Tonnaer J A, Ernste B H, Wester J, Kelder K
Scientific Development Group, Organon International B.V., Oss, The Netherlands.
J Chem Neuroanat. 1988 Mar-Apr;1(2):95-110.
Employing [3H]hemicholinium-3 ([3H]HC), [3H]pirenzepine([3H]PZ) and [3H]quinuclidinyl benzilate ([3H]QNB), autoradiographic binding studies were performed to identify and quantitate the localization of high-affinity choline carriers, M1-subtype of muscarinic binding sites and a mixed population of M1- and M2-subtypes of muscarinic binding sites, respectively, in 38 anatomically defined areas of rat brain. Labelling of adjacent brain sections with [3H]HC, [3H]PZ and [3H]QNB revealed different topographical binding patterns. [3H]HC binding, which is supposed to reflect cholinergic innervation, was dense in the nucleus accumbens, olfactory tubercle, caudate putamen, basolateral amygdaloid nucleus and the interpeduncular nucleus. Moderate but heterogeneous binding was found in thalamic, hypothalamic, hippocampal and cortical areas. Maximal [3H]PZ binding was observed in the nucleus accumbens, olfactory tubercle and in discrete substructures of the hippocampus, e.g. CA1 and dentate gyrus. Binding to other hippocampal and cortical areas was intermediate, whilst minor binding was found in thalamic, hypothalamic and brain stem areas. The binding of [3H]QNB was more evenly distributed over the brain as compared to that of [3H]PZ. [3H]QNB clearly exceeded the binding of [3H]PZ in the thalamus, hypothalamus and brain stem. A relationship was found between the topography patterns of the [3H]PZ and [3H]QNB binding sites. However, some brain areas showed preference for one of the two ligands, pointing to a distinct localization of M1- and M2-subtypes of muscarinic binding sites. Although M1 sites appeared to predominate in the basal ganglia, hippocampus and cortex, some heterogeneity was observed indicative of the minor occurrence of M2 sites within these structures. There was no relationship between the density of the presumed cholinergic innervation and the binding capacity of either of the muscarinic sites in the various brain areas. However, a relationship was found between M2-selectivity and [3H]HC binding, pointing to a possible presynaptic localization of the M2-sites. In addition, it is suggested that distinct cholinergic cell groups might project their fibres to brain areas containing particular subsets of postsynaptic muscarinic binding sites.

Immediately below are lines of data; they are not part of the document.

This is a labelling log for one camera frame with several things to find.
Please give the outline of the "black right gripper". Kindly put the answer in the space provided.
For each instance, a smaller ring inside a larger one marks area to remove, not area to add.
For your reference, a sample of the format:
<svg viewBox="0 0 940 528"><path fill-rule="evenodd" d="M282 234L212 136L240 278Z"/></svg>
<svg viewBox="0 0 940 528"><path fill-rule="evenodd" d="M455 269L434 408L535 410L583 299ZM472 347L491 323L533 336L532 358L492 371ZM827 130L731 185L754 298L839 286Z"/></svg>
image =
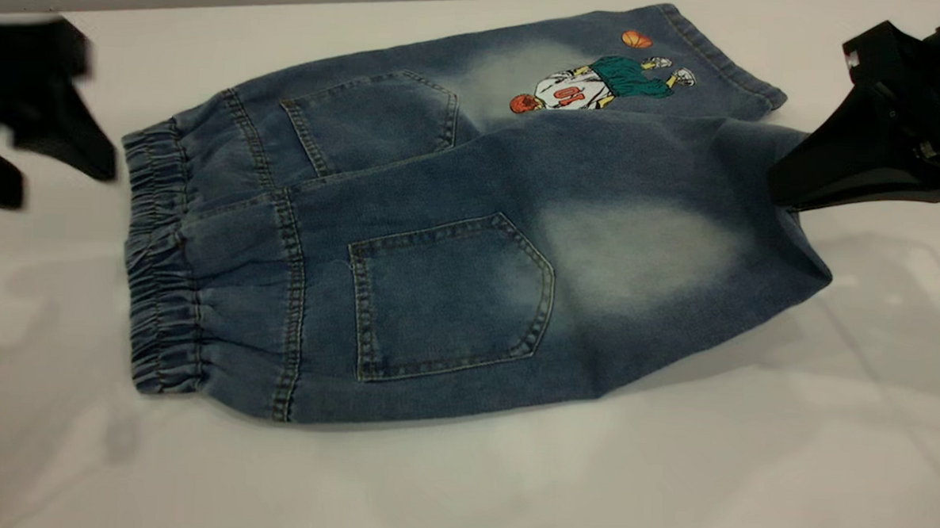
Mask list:
<svg viewBox="0 0 940 528"><path fill-rule="evenodd" d="M919 40L883 21L843 43L854 84L827 121L767 174L792 212L869 202L940 204L922 160L940 158L940 27Z"/></svg>

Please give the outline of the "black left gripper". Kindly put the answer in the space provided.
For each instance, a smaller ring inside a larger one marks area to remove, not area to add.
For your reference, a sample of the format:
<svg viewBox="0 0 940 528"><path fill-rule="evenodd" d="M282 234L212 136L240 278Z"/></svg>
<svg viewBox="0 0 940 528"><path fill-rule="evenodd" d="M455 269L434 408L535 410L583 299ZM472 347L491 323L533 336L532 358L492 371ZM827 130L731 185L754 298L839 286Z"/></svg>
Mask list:
<svg viewBox="0 0 940 528"><path fill-rule="evenodd" d="M116 148L76 92L90 43L63 17L0 24L0 124L15 146L59 160L89 178L116 180ZM21 170L0 156L0 209L22 209Z"/></svg>

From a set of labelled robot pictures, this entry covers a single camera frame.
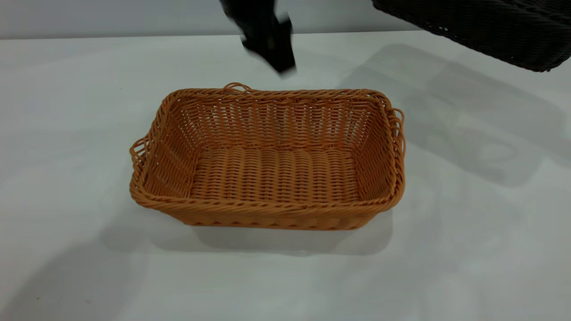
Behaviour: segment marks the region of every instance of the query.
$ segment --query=white tabletop
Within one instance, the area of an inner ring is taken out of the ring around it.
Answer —
[[[533,73],[423,31],[0,41],[0,319],[569,320],[571,62]],[[138,206],[128,149],[168,93],[370,88],[407,189],[356,231],[190,227]]]

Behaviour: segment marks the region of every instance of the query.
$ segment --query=orange wicker basket
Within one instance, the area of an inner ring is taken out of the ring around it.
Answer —
[[[190,225],[352,230],[403,195],[403,120],[367,89],[175,91],[131,148],[131,195]]]

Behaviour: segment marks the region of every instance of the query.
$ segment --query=woven basket bottom
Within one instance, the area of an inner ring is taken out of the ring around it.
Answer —
[[[270,202],[355,202],[350,151],[233,147],[200,154],[191,198]]]

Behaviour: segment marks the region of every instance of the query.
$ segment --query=black object
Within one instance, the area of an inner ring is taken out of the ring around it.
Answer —
[[[373,0],[375,8],[533,71],[571,57],[571,0]]]
[[[220,0],[226,15],[234,20],[246,37],[242,44],[262,56],[277,72],[295,67],[289,19],[278,21],[275,0]]]

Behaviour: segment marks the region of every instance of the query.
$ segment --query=wicker basket
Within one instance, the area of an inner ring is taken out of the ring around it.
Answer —
[[[571,0],[373,0],[375,8],[513,65],[571,56]]]
[[[179,90],[131,148],[131,195],[190,225],[359,228],[404,192],[395,112],[373,90]]]

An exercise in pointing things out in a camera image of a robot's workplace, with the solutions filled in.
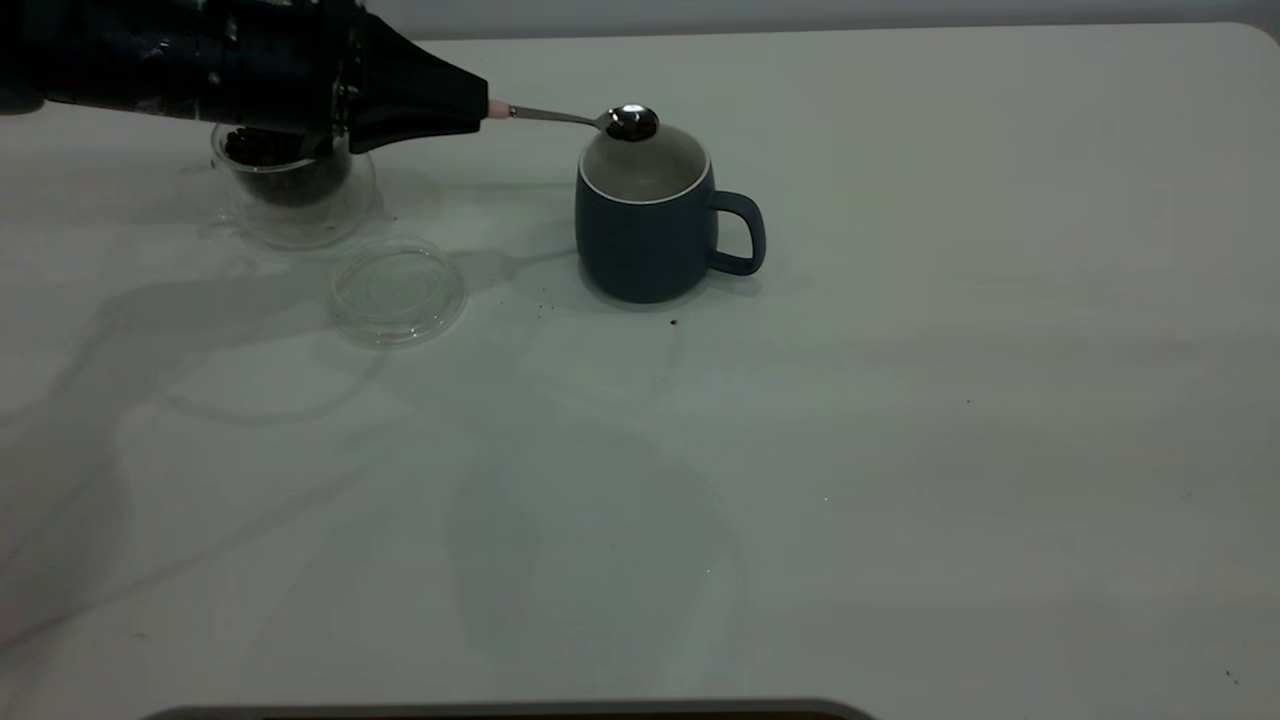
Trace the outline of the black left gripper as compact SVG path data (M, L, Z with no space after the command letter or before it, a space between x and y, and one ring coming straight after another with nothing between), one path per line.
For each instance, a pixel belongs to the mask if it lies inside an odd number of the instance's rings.
M204 119L326 136L360 1L204 3ZM352 154L421 138L475 135L488 82L364 14L351 67Z

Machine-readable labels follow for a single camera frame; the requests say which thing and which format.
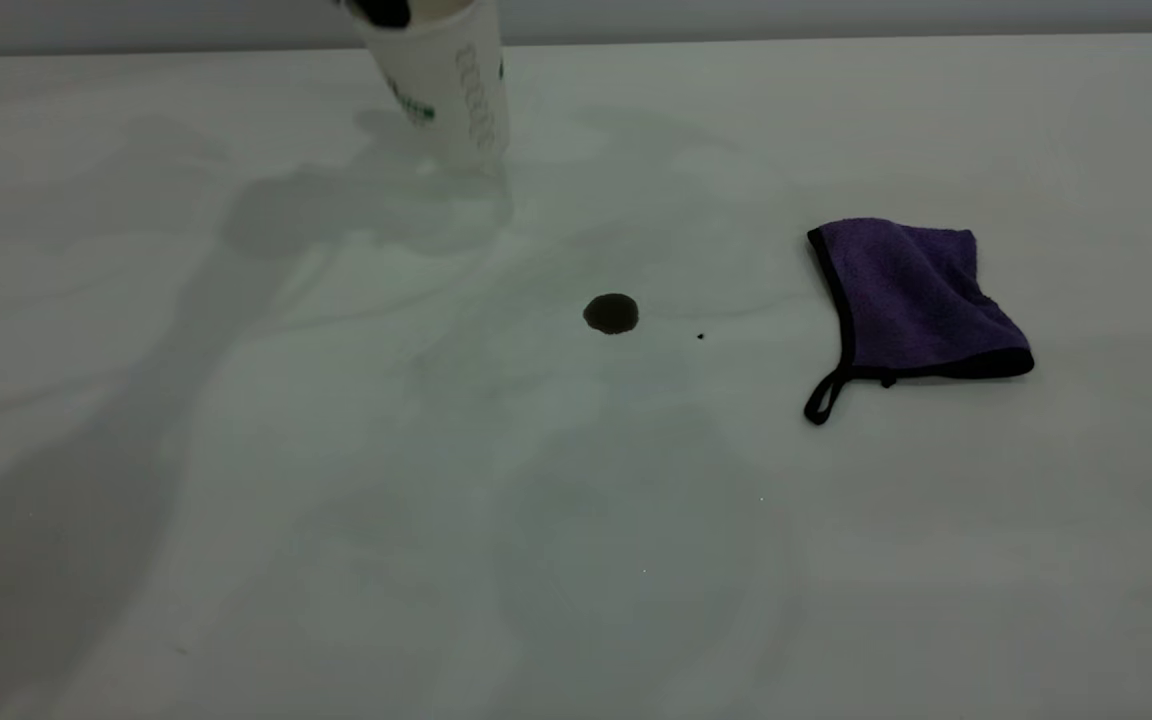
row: table surface
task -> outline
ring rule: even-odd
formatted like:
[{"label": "table surface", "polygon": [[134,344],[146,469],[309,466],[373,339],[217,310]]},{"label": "table surface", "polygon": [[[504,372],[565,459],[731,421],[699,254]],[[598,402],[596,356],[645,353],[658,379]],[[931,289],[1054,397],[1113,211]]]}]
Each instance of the table surface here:
[{"label": "table surface", "polygon": [[[0,719],[1152,717],[1152,36],[508,61],[0,59]],[[855,215],[1037,370],[809,425]]]}]

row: coffee spill
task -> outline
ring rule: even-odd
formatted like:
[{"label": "coffee spill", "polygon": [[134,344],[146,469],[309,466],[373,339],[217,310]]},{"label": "coffee spill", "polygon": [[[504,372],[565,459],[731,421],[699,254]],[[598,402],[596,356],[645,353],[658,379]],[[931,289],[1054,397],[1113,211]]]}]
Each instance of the coffee spill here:
[{"label": "coffee spill", "polygon": [[632,331],[639,324],[639,304],[617,291],[599,295],[585,305],[585,323],[607,334]]}]

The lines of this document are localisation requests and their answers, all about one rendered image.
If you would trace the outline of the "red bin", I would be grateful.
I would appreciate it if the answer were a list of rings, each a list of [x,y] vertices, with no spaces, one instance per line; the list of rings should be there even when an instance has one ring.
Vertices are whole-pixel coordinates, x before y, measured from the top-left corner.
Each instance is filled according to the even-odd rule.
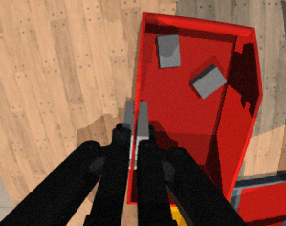
[[[156,35],[164,34],[179,36],[180,67],[160,68]],[[211,64],[227,82],[203,99],[190,81]],[[137,205],[133,169],[140,102],[147,102],[158,147],[185,148],[229,201],[262,96],[255,28],[143,12],[126,204]]]

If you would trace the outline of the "grey steel block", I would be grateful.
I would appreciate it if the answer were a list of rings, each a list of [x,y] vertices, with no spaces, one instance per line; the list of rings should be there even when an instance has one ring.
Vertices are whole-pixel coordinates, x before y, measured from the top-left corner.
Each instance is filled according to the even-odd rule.
[[[193,78],[190,82],[204,99],[227,81],[217,66],[211,64],[211,66]]]
[[[160,68],[181,66],[179,36],[156,35]]]

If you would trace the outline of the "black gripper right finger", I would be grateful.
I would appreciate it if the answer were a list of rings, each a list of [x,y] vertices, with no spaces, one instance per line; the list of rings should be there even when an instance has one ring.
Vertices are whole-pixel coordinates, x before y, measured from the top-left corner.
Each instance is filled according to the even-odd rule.
[[[248,226],[184,148],[158,147],[147,102],[139,107],[134,170],[138,226],[178,226],[167,192],[187,226]]]

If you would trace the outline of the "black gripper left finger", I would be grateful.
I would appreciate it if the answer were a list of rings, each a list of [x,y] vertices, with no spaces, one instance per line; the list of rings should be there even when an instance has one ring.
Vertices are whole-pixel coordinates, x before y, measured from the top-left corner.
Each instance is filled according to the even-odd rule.
[[[110,145],[100,146],[93,140],[80,144],[0,226],[66,226],[98,182],[83,226],[121,226],[127,170],[131,169],[134,102],[126,100],[123,123],[112,130]]]

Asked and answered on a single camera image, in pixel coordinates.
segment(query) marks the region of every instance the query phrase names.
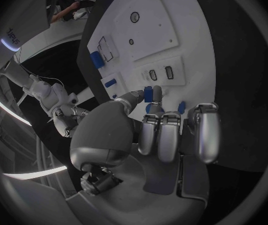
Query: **light strip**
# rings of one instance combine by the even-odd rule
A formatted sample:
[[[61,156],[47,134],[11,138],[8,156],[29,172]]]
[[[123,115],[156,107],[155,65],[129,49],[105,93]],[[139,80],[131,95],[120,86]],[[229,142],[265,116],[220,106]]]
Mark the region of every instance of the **light strip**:
[[[10,49],[13,52],[17,52],[18,50],[20,50],[20,47],[19,48],[13,48],[13,47],[9,46],[3,39],[1,39],[0,41],[1,41],[2,44],[5,45],[6,48]]]
[[[13,174],[13,173],[4,173],[4,175],[14,178],[14,179],[19,179],[19,180],[28,180],[28,179],[36,179],[40,178],[46,175],[58,173],[60,171],[68,169],[66,166],[61,166],[57,168],[53,168],[50,170],[45,170],[45,171],[38,171],[38,172],[30,172],[30,173],[19,173],[19,174]]]
[[[17,114],[15,114],[13,111],[11,111],[10,109],[8,109],[5,105],[3,105],[1,102],[0,102],[0,107],[2,109],[4,109],[7,113],[9,113],[10,115],[12,115],[13,117],[15,117],[16,119],[22,121],[23,123],[25,123],[25,124],[27,124],[29,126],[32,126],[27,120],[25,120],[22,117],[20,117]]]

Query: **person's arm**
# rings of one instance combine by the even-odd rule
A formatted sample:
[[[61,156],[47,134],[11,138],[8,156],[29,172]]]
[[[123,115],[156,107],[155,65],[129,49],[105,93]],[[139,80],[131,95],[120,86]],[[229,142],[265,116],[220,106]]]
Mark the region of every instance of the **person's arm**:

运用[3H]半胆碱-3([3H]HC)、[3H]哌仑西平([3H]PZ)和[3H]喹核酯([3H]QNB)进行放射自显影结合研究,以分别鉴定和定量大鼠脑38个解剖学定义区域中高亲和力胆碱载体、M1型毒蕈碱结合位点以及M1和M2混合型毒蕈碱结合位点的定位。用[3H]HC、[3H]PZ和[3H]QNB对相邻脑切片进行标记,显示出不同的拓扑结合模式。[3H]HC结合被认为反映胆碱能神经支配,在伏隔核、嗅结节、尾状壳核、基底外侧杏仁核和脚间核中密集。在丘脑、下丘脑、海马和皮质区域发现中等但不均匀的结合。在伏隔核、嗅结节和海马的离散亚结构(如CA1和齿状回)中观察到最大的[3H]PZ结合。与其他海马和皮质区域的结合为中等程度,而在丘脑、下丘脑和脑干区域发现少量结合。与[3H]PZ相比,[3H]QNB的结合在脑中分布更均匀。在丘脑、下丘脑和脑干中,[3H]QNB的结合明显超过[3H]PZ。发现了[3H]PZ和[3H]QNB结合位点的拓扑模式之间的关系。然而,一些脑区对两种配体之一表现出偏好,表明M1和M2型毒蕈碱结合位点的独特定位。尽管M1位点似乎在基底神经节、海马和皮质中占主导地位,但观察到一些异质性,表明这些结构中存在少量M2位点。在不同脑区中,假定的胆碱能神经支配密度与任何一种毒蕈碱位点的结合能力之间没有关系。然而,发现M2选择性与[3H]HC结合之间存在关系,表明M2位点可能位于突触前。此外,有人提出,不同的胆碱能细胞群可能将其纤维投射到含有特定突触后毒蕈碱结合位点子集的脑区。